*** Dataset entries ***

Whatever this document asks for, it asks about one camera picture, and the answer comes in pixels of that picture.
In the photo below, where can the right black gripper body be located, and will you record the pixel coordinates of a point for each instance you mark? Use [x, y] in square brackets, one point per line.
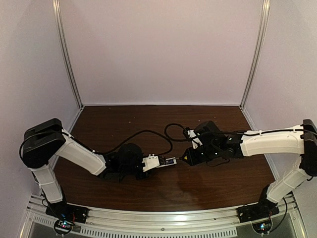
[196, 156]

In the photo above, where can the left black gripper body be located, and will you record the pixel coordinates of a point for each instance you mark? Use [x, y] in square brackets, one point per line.
[139, 174]

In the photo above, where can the white remote control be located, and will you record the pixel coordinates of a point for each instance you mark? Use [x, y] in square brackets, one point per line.
[169, 162]

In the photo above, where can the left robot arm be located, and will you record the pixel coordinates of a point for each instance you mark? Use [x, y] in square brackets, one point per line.
[49, 139]

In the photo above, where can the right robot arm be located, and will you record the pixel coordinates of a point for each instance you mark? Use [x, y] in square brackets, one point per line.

*** End of Dataset entries ***

Each record above has to be written out again in full, but its pictures must not be.

> [Output for this task]:
Whatever this document asks for, it asks about one camera picture, and the answer comes in pixels of that picture.
In the photo below, where can the right black gripper body be located, and will you record the pixel coordinates of a point for each instance you mark? Use [x, y] in square brackets, one point per line.
[196, 156]

In the photo above, where can the left black gripper body be located, and will you record the pixel coordinates of a point for each instance you mark? Use [x, y] in square brackets, one point per line.
[139, 174]

In the photo above, where can the white remote control be located, and will you record the pixel coordinates of a point for each instance you mark? Use [x, y] in square brackets, one point per line.
[169, 162]

In the photo above, where can the left robot arm be located, and will you record the pixel coordinates of a point for each instance you mark? Use [x, y] in square brackets, one point per line.
[49, 139]

In the photo above, where can the right robot arm be located, and will you record the pixel coordinates of a point for each instance you mark? Use [x, y] in square brackets, one point per line.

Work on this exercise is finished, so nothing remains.